Justice Ekwo stressed that the apex court had in its judgement, expressly ordered the retrial of Kalu’s co-defendant, Mr. Jones Udeogu, who was a former Director of Finance in Abia State.

He noted that while Udeogu was the Appellant in the said appeal that was decided by the Supreme Court, Kalu and his firm, were only cited as Respondents in the matter.

Justice Ekwo held that it would be legally wrong for Kalu and his firm to be subjected to fresh trial, when the apex court did not make such order while deciding Udeogu’s appeal.

He said the evidence before him showed that the Supreme Court only ordered the return of Udeogu’s case-file for retrial, without any mention of either Kalu or his firm.

“Can this court expand the order of the Supreme Court by ordering the retrial of the Defendants in this case”, Justice Ekwo queried, maintaining that inline with judicial hierarchy, it would be legally wrong for his court to exercise jurisdiction not given to it by the Constitution.

Moreso, he held that the Supreme Court could not have ordered Kalu’s retrial, since he never sought such relief.

“The court cannot grant relief to a party who did not seek same before it. The 1st Defendant (Kalu) neither sought nor applied for retrial. No such order was made.

“A court of law should stop where the statute stopped in the exercise of its jurisdiction. This court, by the pronouncement of the Supreme Court, is duty bound to proceed with retrial of the 2nd Respondent (Udeogu).

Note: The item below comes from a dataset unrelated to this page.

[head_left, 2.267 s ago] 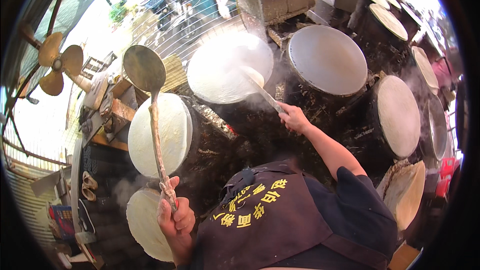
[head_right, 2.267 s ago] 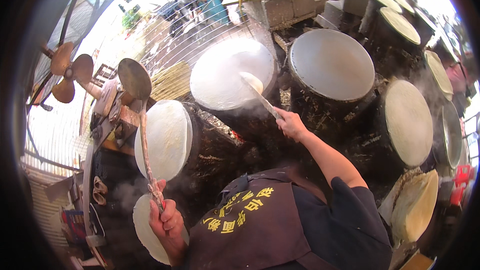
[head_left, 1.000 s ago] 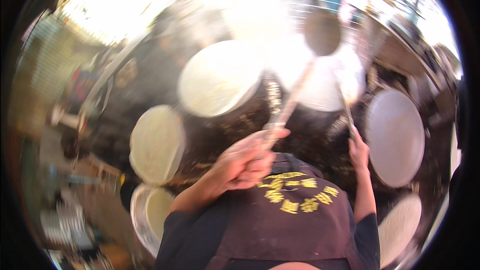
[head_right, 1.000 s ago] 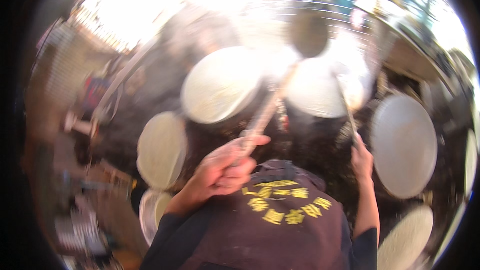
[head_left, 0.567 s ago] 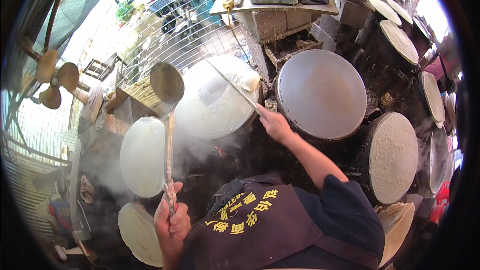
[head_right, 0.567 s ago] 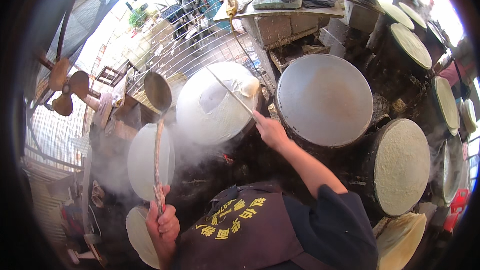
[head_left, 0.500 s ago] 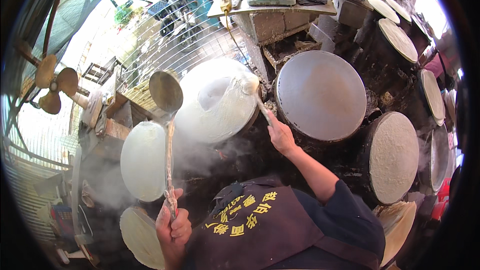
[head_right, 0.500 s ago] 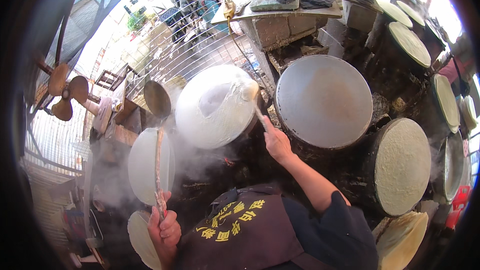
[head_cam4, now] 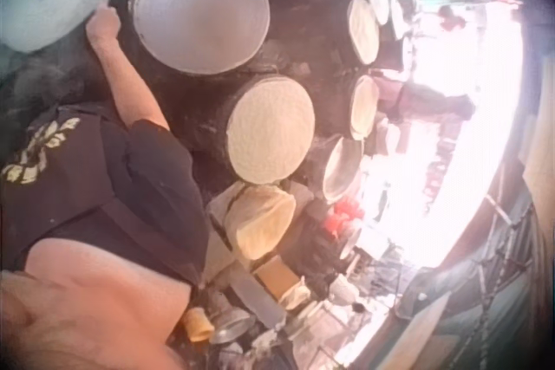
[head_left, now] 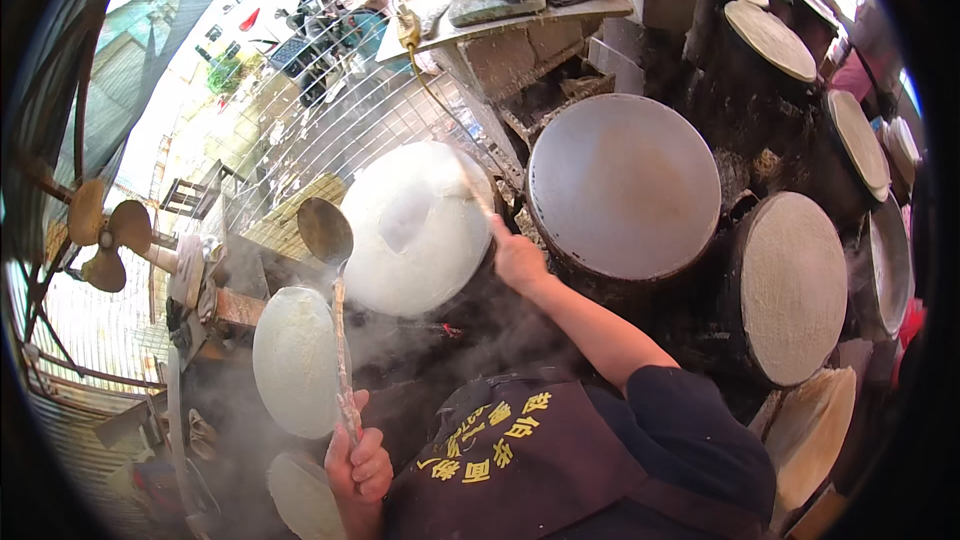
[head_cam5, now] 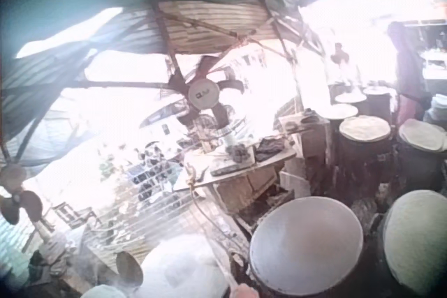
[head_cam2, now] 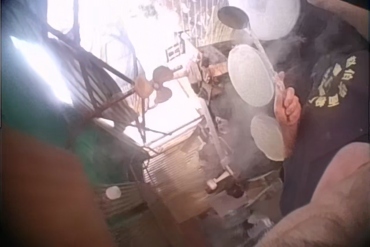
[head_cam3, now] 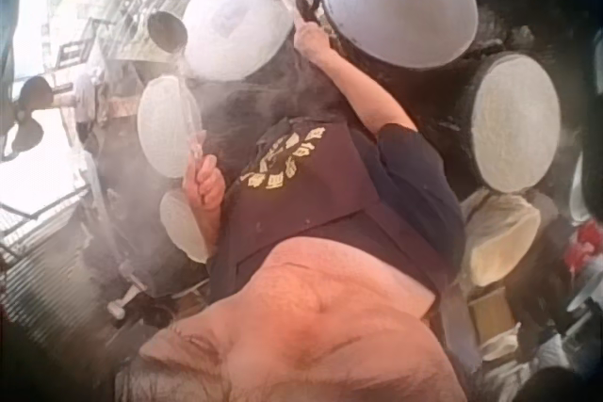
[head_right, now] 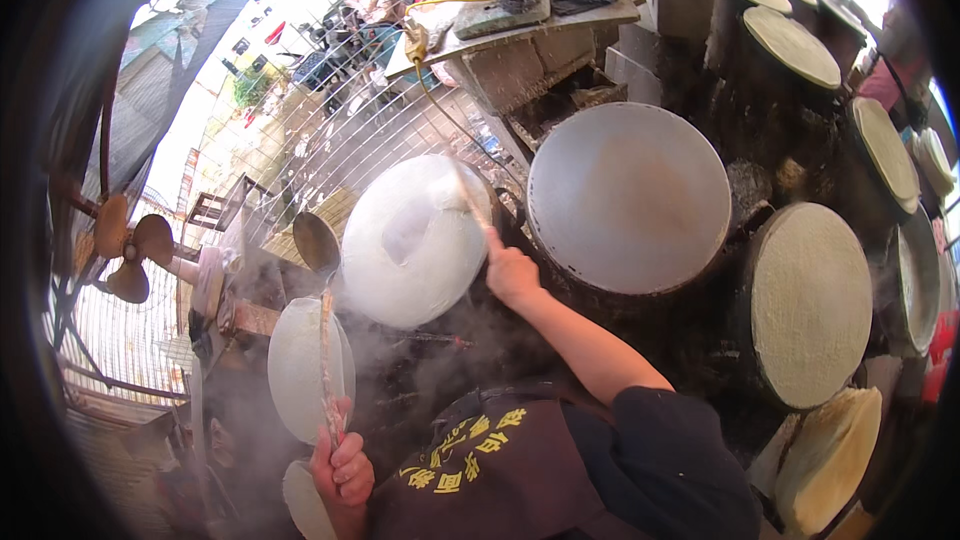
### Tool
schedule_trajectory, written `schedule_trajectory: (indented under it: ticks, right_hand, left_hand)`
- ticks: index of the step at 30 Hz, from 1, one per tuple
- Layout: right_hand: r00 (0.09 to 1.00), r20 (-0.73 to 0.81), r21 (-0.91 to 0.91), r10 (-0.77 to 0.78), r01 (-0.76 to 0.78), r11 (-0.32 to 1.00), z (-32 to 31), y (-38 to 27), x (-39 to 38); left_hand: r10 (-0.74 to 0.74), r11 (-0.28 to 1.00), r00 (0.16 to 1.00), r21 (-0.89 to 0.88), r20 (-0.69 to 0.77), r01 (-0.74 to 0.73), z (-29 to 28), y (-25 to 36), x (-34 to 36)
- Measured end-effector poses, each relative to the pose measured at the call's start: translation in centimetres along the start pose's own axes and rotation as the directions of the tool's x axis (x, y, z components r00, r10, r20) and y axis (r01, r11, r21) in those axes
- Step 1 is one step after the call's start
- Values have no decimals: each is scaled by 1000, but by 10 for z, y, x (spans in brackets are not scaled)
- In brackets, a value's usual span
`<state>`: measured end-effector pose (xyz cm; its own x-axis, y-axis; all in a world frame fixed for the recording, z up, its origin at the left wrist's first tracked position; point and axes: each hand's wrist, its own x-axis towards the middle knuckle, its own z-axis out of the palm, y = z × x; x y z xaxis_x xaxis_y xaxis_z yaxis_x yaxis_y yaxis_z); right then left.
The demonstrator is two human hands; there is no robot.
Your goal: The person ladles batter onto several hot cylindrical cooking surfaces, spreads it into thin circular sheets, and removes the cooked sheets to stack them. The process repeats continuously across multiple burners.
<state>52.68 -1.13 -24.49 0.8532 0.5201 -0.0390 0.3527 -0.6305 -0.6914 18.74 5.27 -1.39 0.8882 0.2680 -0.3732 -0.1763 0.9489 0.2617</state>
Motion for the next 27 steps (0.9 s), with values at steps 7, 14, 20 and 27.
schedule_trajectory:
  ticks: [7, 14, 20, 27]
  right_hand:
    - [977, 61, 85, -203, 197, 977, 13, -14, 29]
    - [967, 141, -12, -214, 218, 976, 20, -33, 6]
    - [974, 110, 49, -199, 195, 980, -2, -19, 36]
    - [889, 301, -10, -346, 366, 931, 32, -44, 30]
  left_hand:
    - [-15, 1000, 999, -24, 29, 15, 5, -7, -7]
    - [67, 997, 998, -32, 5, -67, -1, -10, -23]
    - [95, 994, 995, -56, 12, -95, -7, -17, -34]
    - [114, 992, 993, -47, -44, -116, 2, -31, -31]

“The court is not a proper place for issue of sentiment, but the law”, Justice Ekwo added.

He held that there was merit in the suit Kalu filed to challenge the legal propriety of his planned re-arraignment by the EFCC.

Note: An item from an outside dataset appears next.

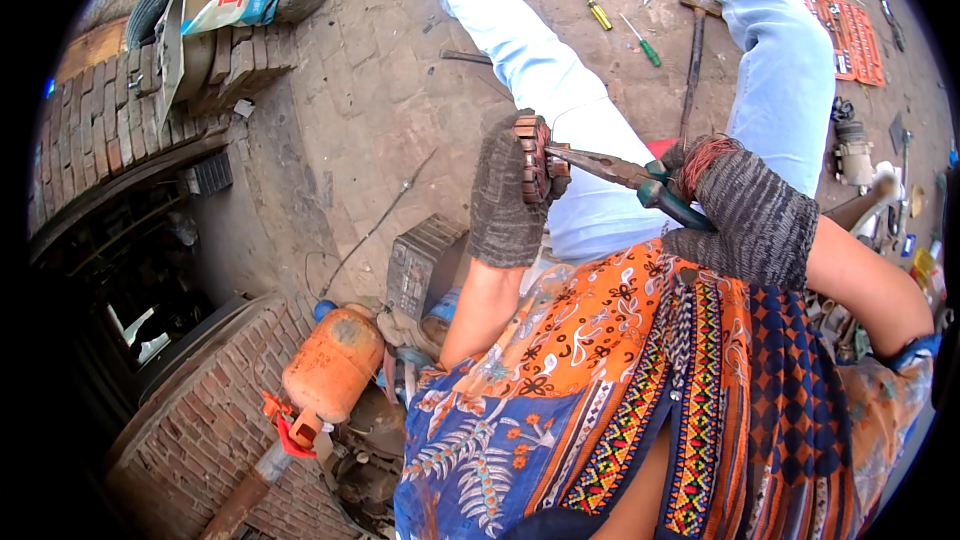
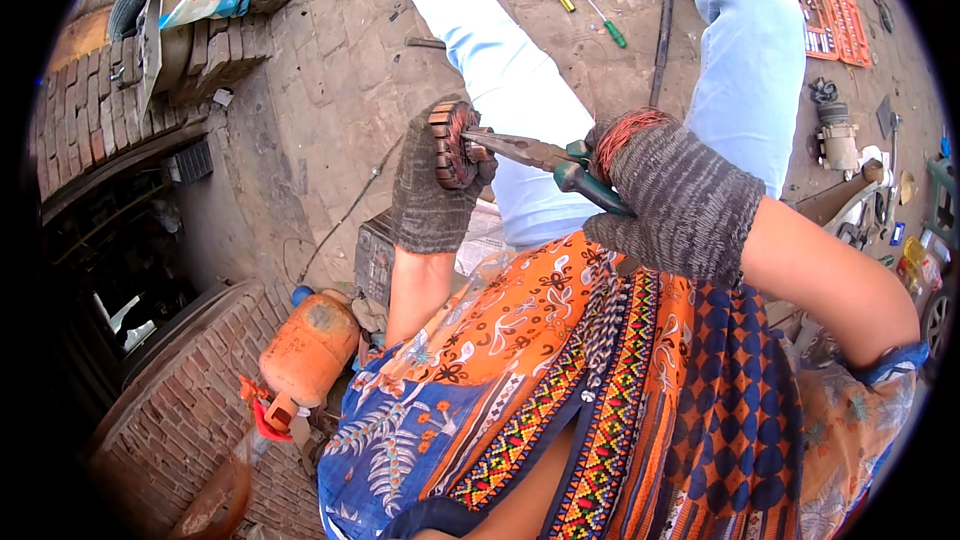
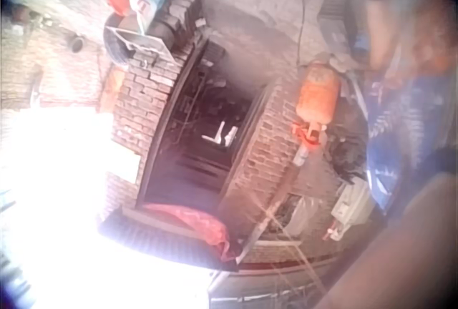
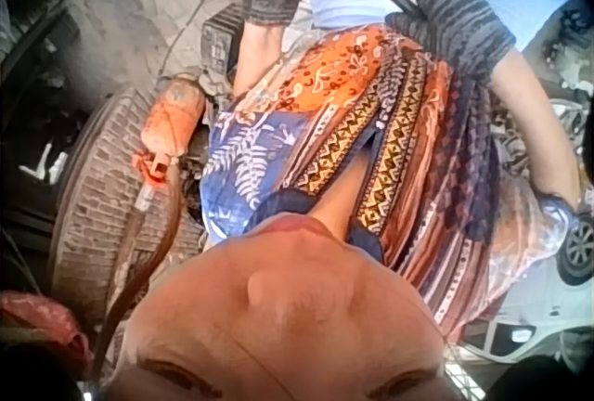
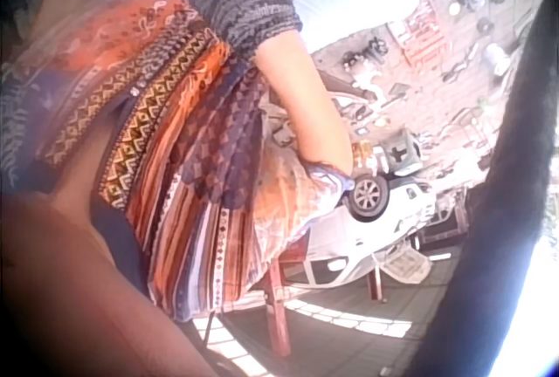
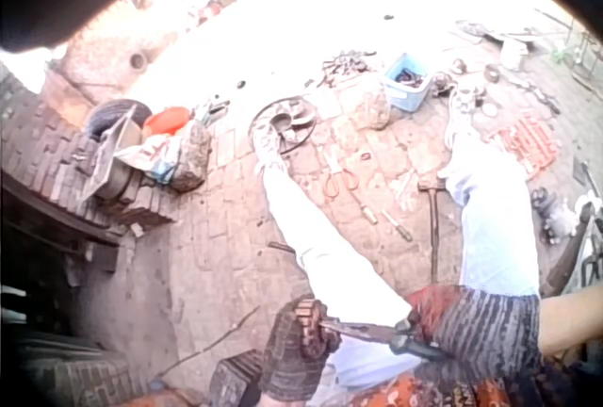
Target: The person sits on the ground and uses pliers and a screwdriver to manipulate a cylindrical electrical component with copper windings. They repeatedly adjust the wires and internal parts of the component while surrounded by various tools.
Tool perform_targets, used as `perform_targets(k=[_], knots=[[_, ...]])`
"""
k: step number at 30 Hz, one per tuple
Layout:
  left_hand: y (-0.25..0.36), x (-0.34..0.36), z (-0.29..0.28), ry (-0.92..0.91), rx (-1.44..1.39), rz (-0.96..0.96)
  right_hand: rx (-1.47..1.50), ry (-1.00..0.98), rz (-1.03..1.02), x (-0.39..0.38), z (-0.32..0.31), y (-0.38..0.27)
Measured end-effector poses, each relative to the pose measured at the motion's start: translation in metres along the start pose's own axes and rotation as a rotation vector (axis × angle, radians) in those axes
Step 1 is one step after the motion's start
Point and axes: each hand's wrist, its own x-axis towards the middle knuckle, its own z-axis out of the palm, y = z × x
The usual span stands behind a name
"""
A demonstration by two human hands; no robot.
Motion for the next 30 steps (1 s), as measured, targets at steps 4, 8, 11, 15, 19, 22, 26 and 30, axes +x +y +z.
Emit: perform_targets(k=[4, 8, 11, 15, 19, 22, 26, 30], knots=[[0.002, 0.0, 0.002, 0.074, -0.142, -0.068, 0.43, -0.069, 0.062, 0.005, -0.009, 0.0], [0.004, -0.003, 0.002, 0.015, 0.053, -0.024, 0.71, -0.202, 0.156, 0.018, -0.045, -0.023], [0.002, -0.006, 0.007, 0.063, 0.067, 0.011, 0.429, -0.295, 0.112, 0.025, -0.063, -0.035], [-0.001, -0.009, 0.006, 0.128, 0.137, 0.081, 0.431, -0.332, 0.024, 0.026, -0.06, -0.021], [0.0, -0.004, 0.008, 0.07, 0.296, 0.148, 0.167, -0.125, 0.081, 0.01, -0.032, -0.009], [0.004, -0.009, 0.014, 0.1, 0.334, 0.182, 0.113, -0.087, 0.077, 0.007, -0.024, -0.003], [0.003, -0.008, 0.013, 0.075, 0.299, 0.191, 0.083, -0.064, 0.075, 0.004, -0.021, -0.004], [0.002, -0.009, 0.019, 0.066, 0.321, 0.264, 0.051, -0.053, 0.083, 0.006, -0.017, -0.006]])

Besides, Justice Ekwo dismissed EFCC’s counter-affidavit EFCC against Kalu’s suit on the premise that it was “pre-emptive, speculative, opinionated”, and against section 115 (1) and (2) of Evidence Act, 2011.

He held that Kalu’s case was founded on the legal principle of “autrefois convict”, which prohibits his retrial for the same offence he was previously tried for and convicted.

“The case of the Appellant must succeed on its merit and has so succeeded. The judgement of the Supreme Court is final and cannot be relitigated”, Justice Ekwo added.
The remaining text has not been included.